Sto mil na godzinę
W przedwojennej Polsce na oponach Stomilu jeździła większość kierowców. Dzisiaj ostatnią państwową firmę oponiarską w Polsce dopadła stagnacja, z której może wyciągnąć ją jedynie dobry inwestor
Stomil-Poznań ma długie tradycje. O oponach z wielkopolskiej fabryki pisał między innymi słynny podróżnik Kazimierz Nowak, który korzystał z wyrobów Stomilu podczas samotnej rowerowej wyprawy po Afryce w latach 1931–1936. „No! – nie dziw zresztą, że rower wypowiedział usługi.

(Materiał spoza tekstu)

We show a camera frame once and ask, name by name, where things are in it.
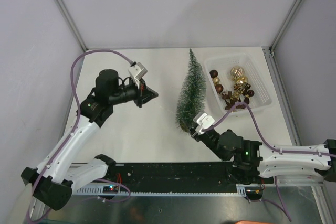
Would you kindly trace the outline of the small green bottlebrush christmas tree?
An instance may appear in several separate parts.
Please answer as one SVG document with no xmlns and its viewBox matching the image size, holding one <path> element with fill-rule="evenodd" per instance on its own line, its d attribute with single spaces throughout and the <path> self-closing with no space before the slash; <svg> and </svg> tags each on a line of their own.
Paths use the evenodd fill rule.
<svg viewBox="0 0 336 224">
<path fill-rule="evenodd" d="M 193 126 L 193 118 L 205 109 L 206 78 L 201 64 L 193 50 L 189 49 L 188 71 L 182 83 L 176 108 L 176 124 L 188 132 Z"/>
</svg>

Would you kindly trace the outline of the white perforated plastic basket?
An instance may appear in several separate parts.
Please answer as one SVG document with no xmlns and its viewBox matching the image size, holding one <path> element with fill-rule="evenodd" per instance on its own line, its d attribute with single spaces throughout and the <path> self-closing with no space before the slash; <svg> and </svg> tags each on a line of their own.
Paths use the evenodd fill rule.
<svg viewBox="0 0 336 224">
<path fill-rule="evenodd" d="M 246 102 L 254 112 L 273 105 L 269 88 L 249 54 L 214 56 L 204 61 L 204 69 L 222 114 L 238 102 Z"/>
</svg>

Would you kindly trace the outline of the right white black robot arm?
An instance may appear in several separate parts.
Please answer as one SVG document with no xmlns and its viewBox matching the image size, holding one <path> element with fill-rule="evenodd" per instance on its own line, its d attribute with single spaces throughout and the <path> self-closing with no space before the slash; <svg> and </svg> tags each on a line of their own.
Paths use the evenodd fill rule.
<svg viewBox="0 0 336 224">
<path fill-rule="evenodd" d="M 215 130 L 189 134 L 202 142 L 221 161 L 231 163 L 227 175 L 238 183 L 251 184 L 259 178 L 277 176 L 321 177 L 335 181 L 335 140 L 311 146 L 272 146 L 260 141 L 246 140 L 232 130 L 219 134 Z"/>
</svg>

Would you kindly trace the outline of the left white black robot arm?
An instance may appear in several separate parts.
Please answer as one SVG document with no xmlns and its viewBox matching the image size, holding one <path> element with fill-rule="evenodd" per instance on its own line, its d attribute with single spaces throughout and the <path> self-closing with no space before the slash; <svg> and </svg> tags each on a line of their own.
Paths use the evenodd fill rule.
<svg viewBox="0 0 336 224">
<path fill-rule="evenodd" d="M 36 168 L 27 167 L 22 172 L 24 183 L 33 186 L 33 196 L 51 209 L 63 208 L 73 192 L 94 180 L 110 182 L 115 178 L 116 162 L 104 154 L 72 172 L 69 168 L 85 143 L 113 114 L 115 105 L 134 101 L 140 108 L 158 97 L 143 80 L 145 68 L 134 65 L 128 72 L 129 83 L 124 84 L 117 71 L 102 70 L 95 87 L 80 104 L 73 126 Z"/>
</svg>

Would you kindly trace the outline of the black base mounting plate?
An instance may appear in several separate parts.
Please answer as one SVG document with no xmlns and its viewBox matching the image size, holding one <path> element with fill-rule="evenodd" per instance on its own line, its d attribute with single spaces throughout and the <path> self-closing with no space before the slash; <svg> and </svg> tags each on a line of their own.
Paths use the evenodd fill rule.
<svg viewBox="0 0 336 224">
<path fill-rule="evenodd" d="M 129 189 L 206 189 L 222 184 L 273 184 L 272 178 L 261 178 L 259 172 L 241 170 L 231 162 L 196 163 L 116 163 L 108 167 L 103 179 L 121 182 Z"/>
</svg>

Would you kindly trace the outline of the brown ribbon bow ornaments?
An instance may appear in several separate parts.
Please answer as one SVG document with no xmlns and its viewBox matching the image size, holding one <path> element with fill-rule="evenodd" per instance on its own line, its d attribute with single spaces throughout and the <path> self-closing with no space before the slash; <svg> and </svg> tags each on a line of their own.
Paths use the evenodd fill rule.
<svg viewBox="0 0 336 224">
<path fill-rule="evenodd" d="M 222 93 L 222 100 L 225 102 L 224 109 L 231 109 L 236 103 L 243 102 L 247 105 L 250 104 L 250 97 L 248 94 L 243 94 L 239 92 L 232 93 L 231 91 Z"/>
</svg>

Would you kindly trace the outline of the dark brown bauble lower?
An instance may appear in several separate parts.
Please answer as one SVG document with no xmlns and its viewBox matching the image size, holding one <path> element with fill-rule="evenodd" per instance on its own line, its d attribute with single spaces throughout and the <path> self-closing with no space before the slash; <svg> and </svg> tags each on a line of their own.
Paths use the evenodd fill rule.
<svg viewBox="0 0 336 224">
<path fill-rule="evenodd" d="M 221 94 L 224 91 L 224 87 L 221 84 L 215 85 L 215 90 L 218 94 Z"/>
</svg>

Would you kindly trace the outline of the small gold glitter bauble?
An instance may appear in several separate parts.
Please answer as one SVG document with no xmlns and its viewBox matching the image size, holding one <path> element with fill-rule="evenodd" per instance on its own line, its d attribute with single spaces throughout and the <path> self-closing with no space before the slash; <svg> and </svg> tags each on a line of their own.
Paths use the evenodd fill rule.
<svg viewBox="0 0 336 224">
<path fill-rule="evenodd" d="M 220 78 L 219 78 L 219 77 L 214 77 L 214 78 L 212 79 L 212 81 L 213 81 L 213 84 L 214 84 L 214 85 L 218 85 L 218 84 L 220 84 Z"/>
</svg>

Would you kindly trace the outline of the pine cone ornament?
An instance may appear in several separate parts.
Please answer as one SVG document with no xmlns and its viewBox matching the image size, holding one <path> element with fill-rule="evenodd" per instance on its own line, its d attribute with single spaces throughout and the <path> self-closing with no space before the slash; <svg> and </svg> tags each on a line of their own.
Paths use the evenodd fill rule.
<svg viewBox="0 0 336 224">
<path fill-rule="evenodd" d="M 244 83 L 243 85 L 235 84 L 234 92 L 242 94 L 242 95 L 246 95 L 250 88 L 251 88 L 251 85 L 249 83 Z"/>
</svg>

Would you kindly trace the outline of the small dark brown bauble right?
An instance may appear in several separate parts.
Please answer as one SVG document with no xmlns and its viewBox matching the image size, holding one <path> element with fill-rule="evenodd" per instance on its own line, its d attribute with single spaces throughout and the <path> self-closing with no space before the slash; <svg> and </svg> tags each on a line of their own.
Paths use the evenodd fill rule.
<svg viewBox="0 0 336 224">
<path fill-rule="evenodd" d="M 247 95 L 248 95 L 249 97 L 253 97 L 253 96 L 255 95 L 254 90 L 248 90 Z"/>
</svg>

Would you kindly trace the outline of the gold bauble cluster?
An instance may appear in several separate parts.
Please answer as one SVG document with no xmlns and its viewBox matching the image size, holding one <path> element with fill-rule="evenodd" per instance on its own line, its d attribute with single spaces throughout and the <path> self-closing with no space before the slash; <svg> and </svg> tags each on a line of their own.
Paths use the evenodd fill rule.
<svg viewBox="0 0 336 224">
<path fill-rule="evenodd" d="M 248 83 L 248 78 L 246 76 L 243 76 L 241 78 L 238 78 L 235 83 L 238 85 L 243 85 L 244 83 Z"/>
</svg>

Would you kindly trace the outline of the large gold striped bauble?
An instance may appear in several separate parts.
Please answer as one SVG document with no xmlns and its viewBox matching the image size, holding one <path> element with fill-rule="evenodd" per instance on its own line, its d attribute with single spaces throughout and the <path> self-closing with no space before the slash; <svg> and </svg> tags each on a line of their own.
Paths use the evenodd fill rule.
<svg viewBox="0 0 336 224">
<path fill-rule="evenodd" d="M 230 76 L 232 77 L 233 80 L 238 80 L 245 75 L 245 70 L 241 66 L 234 66 L 230 70 Z"/>
</svg>

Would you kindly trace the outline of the left aluminium frame post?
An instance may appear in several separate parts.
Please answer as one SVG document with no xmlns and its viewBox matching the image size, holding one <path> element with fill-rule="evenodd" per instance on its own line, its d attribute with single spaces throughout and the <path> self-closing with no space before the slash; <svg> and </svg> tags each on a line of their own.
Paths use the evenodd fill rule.
<svg viewBox="0 0 336 224">
<path fill-rule="evenodd" d="M 88 48 L 79 32 L 78 27 L 76 26 L 64 0 L 54 0 L 57 8 L 59 9 L 65 23 L 67 24 L 70 32 L 72 33 L 72 35 L 74 36 L 78 46 L 81 48 L 81 50 L 83 52 L 87 51 Z"/>
</svg>

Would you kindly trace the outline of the aluminium frame post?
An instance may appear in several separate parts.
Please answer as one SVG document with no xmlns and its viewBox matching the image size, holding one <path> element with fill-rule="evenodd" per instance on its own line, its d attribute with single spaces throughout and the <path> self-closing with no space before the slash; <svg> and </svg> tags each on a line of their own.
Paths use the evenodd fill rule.
<svg viewBox="0 0 336 224">
<path fill-rule="evenodd" d="M 70 32 L 72 33 L 72 35 L 74 36 L 78 46 L 81 48 L 81 50 L 83 52 L 87 51 L 88 48 L 79 32 L 78 27 L 76 26 L 64 0 L 54 0 L 57 8 L 59 9 L 65 23 L 67 24 Z"/>
<path fill-rule="evenodd" d="M 271 52 L 274 52 L 275 49 L 277 48 L 278 44 L 280 43 L 281 39 L 283 36 L 286 34 L 289 26 L 293 22 L 295 16 L 297 15 L 300 7 L 304 3 L 305 0 L 294 0 L 293 3 L 291 4 L 283 22 L 281 23 L 280 28 L 278 29 L 271 45 L 269 46 L 269 50 Z"/>
</svg>

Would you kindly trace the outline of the right aluminium frame post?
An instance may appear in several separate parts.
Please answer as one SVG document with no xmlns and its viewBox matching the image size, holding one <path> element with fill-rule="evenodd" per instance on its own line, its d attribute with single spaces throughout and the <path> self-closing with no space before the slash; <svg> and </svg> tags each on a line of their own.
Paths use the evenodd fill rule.
<svg viewBox="0 0 336 224">
<path fill-rule="evenodd" d="M 294 0 L 293 3 L 291 4 L 283 22 L 281 23 L 280 28 L 278 29 L 271 45 L 269 46 L 269 50 L 271 52 L 274 52 L 275 49 L 277 48 L 278 44 L 280 43 L 281 39 L 283 36 L 286 34 L 289 26 L 293 22 L 295 16 L 297 15 L 300 7 L 304 3 L 305 0 Z"/>
</svg>

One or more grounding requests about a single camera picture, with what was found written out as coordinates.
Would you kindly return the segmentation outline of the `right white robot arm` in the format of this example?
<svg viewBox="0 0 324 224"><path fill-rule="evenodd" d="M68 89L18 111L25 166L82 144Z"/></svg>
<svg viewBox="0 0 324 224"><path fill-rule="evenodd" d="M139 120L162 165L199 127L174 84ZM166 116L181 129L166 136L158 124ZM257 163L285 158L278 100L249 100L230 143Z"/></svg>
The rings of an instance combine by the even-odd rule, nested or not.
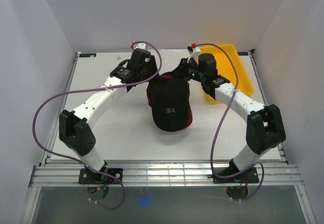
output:
<svg viewBox="0 0 324 224"><path fill-rule="evenodd" d="M226 169L214 176L241 182L247 176L247 170L263 155L286 140L279 107L264 105L240 92L229 79L218 73L212 54L200 54L197 60L184 58L173 73L179 79L200 82L207 95L225 104L227 110L232 109L246 123L246 145L230 160Z"/></svg>

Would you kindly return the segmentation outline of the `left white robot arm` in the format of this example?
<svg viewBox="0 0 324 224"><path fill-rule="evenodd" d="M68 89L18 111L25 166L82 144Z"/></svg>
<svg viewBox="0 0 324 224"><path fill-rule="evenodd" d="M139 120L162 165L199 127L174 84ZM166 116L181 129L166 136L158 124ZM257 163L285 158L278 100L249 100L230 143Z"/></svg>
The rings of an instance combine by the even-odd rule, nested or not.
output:
<svg viewBox="0 0 324 224"><path fill-rule="evenodd" d="M106 81L81 105L72 111L63 110L59 115L58 137L88 168L90 178L96 183L107 179L106 162L99 155L92 132L103 113L133 87L157 75L155 56L148 51L148 44L138 43L131 57L118 64Z"/></svg>

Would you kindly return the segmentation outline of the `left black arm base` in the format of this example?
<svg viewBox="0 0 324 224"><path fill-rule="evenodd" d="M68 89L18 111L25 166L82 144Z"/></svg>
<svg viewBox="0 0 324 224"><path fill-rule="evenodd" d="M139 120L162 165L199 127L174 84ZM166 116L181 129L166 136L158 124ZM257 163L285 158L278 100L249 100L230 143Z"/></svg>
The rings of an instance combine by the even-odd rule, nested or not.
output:
<svg viewBox="0 0 324 224"><path fill-rule="evenodd" d="M122 168L103 168L103 172L115 178L118 178L120 181L123 180L124 170ZM81 185L118 184L118 182L115 179L95 173L87 168L83 168L80 170L78 183Z"/></svg>

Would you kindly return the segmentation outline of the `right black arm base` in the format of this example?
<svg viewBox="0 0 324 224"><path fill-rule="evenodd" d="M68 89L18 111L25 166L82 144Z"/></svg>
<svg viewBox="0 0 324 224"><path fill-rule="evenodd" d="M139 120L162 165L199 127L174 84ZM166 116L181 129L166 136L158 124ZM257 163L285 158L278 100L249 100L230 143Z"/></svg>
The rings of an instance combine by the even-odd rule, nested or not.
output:
<svg viewBox="0 0 324 224"><path fill-rule="evenodd" d="M249 170L244 171L241 174L234 173L230 167L216 168L215 171L219 176L225 176L225 178L216 177L213 174L209 174L207 178L212 179L214 184L257 184L259 183L259 177L257 169L252 167Z"/></svg>

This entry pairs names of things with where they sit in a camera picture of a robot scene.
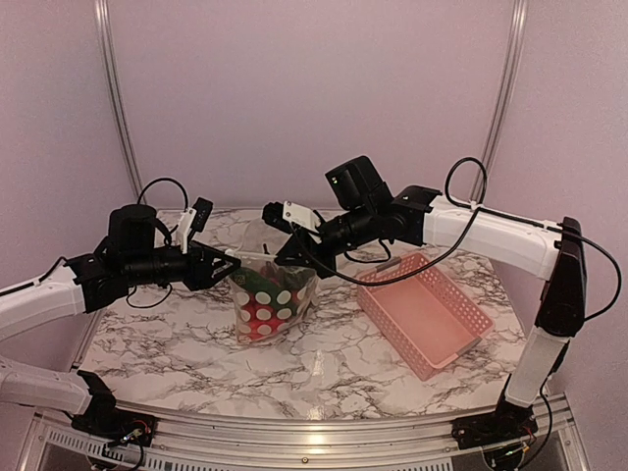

Tyle lat! Tyle dziesiątek tysięcy kilometrów drogi przebył! Zdolne do użytku pozostały tylko polskie opony „Stomil”; założyłem w Kapsztadzie, a nie wykazują ani śladu zużycia mimo bardzo trudnej, ponad 1 000 mil podróży” – chwalił w 1934 r. poznańskie gumy.
Oponiarski potentat
Fabryka powstała z inicjatywy Cyryla Ratajskiego, prezydenta miasta Poznania, a jej założycielami były głównie poznańskie przedsiębiorstwa komunalne. Stomil rozpoczął produkcję opon i dętek już na początku lat 30. ubiegłego wieku. Załoga liczyła wtedy pięćdziesięciu pracowników. Produkowano głównie opony rowerowe, do wozów konnych oraz pojazdów osobowych, ciężarowych i autobusów. Od 1934 r. również opony motocyklowe. W 1936 r. poznańska fabryka nawiązała współpracę z amerykańską firmą General Tire and Rubber Company z Ohio. Zakład zatrudnił trzech amerykańskich inżynierów i produkował opony na licencji General. Umowa pozwoliła wprowadzić technologie na światowym poziomie. Towar z Poznania eksportowano do Holandii, Jugosławii, Turcji, Afryki i Indii. Przez następne lata poznańskie przedsiębiorstwo rozwijało asortyment, zwiększało liczbę klientów i pracowników. W kwietniu 1939 r. uruchomiono fabrykę opon w Dębicy (a w 1967 r. w Olsztynie). W 1939 r. Stomil zatrudniał aż 1200 pracowników.